- Task goal:
Go through the listing and copy each line that has the string "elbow" in it.

- Dataset extract:
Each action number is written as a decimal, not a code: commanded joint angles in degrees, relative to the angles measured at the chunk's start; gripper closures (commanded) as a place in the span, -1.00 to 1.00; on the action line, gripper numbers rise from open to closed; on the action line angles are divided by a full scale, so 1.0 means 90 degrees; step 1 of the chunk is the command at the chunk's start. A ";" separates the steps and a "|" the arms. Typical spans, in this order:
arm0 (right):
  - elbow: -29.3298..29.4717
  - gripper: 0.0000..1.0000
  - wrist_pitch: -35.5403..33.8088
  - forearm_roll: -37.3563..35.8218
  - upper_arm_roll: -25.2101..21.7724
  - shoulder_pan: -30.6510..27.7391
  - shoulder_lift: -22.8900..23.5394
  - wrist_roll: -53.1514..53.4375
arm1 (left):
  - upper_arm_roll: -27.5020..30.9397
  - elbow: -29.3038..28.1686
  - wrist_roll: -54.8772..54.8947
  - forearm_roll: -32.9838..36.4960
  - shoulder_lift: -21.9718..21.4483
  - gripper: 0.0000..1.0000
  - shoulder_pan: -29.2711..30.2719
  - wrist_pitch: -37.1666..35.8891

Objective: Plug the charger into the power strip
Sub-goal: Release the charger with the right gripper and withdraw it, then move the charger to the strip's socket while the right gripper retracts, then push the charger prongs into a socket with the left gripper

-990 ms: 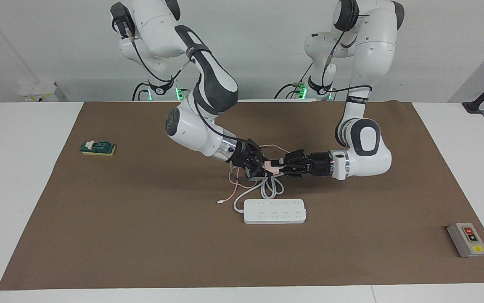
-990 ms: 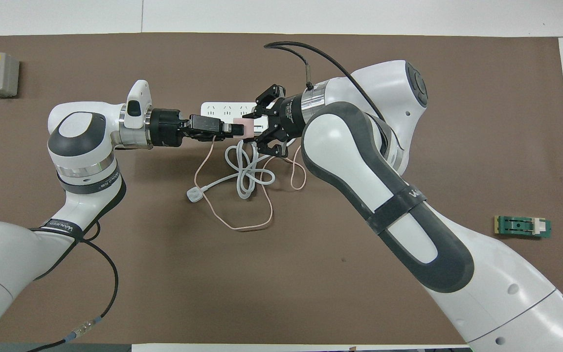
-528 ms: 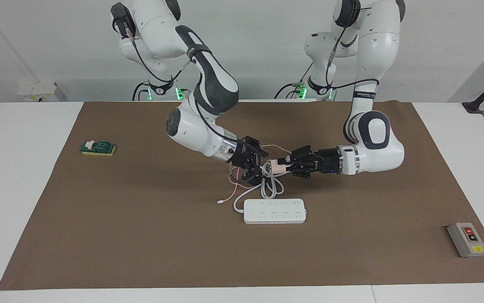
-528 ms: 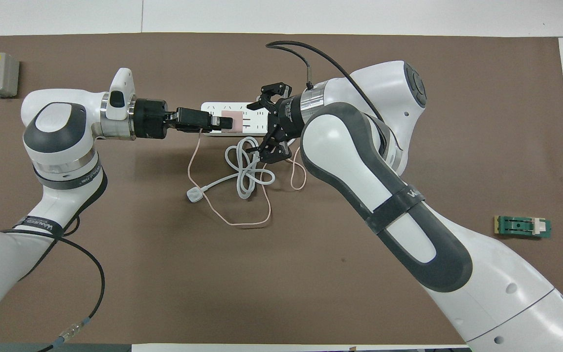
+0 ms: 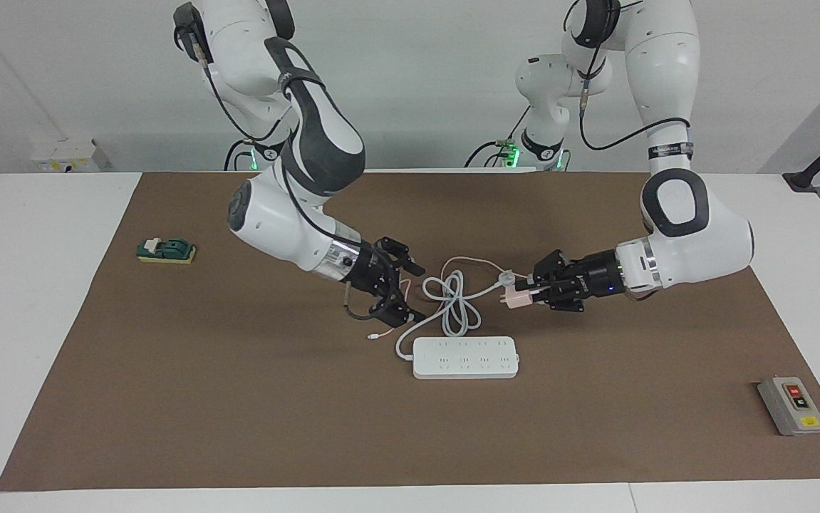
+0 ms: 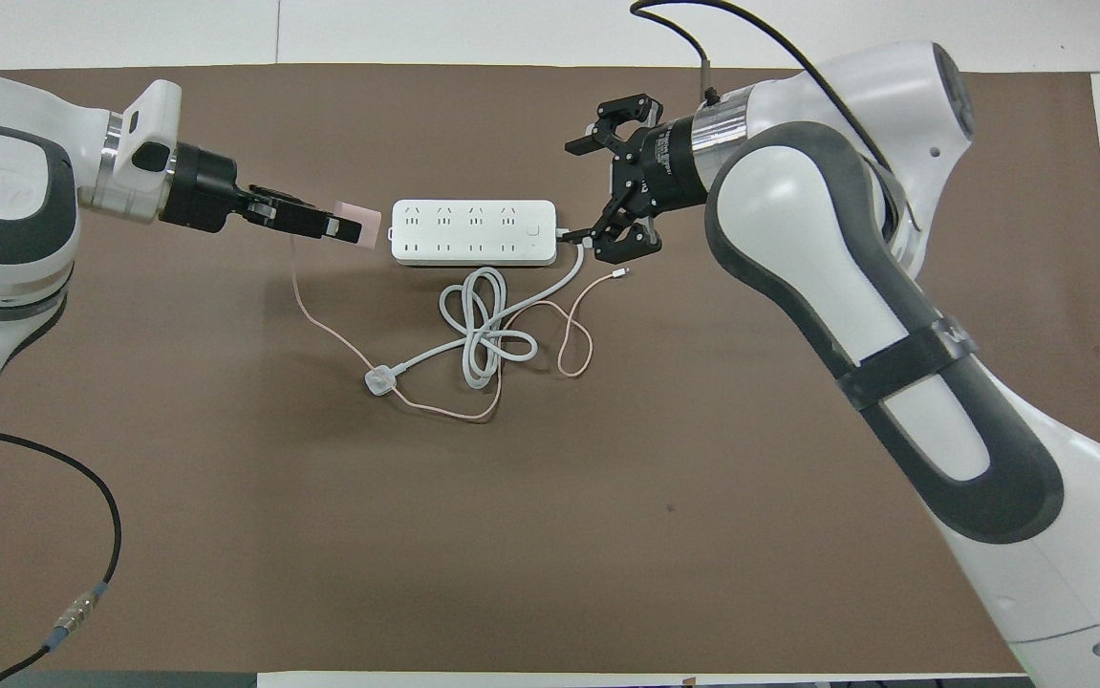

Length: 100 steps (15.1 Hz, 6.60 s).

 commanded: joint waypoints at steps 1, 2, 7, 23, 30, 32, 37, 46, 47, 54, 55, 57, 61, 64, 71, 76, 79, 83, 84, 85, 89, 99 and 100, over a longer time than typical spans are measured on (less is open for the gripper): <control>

- Completed task:
  - elbow: -29.3298..29.4717
  - elbow: -29.3038..28.1686

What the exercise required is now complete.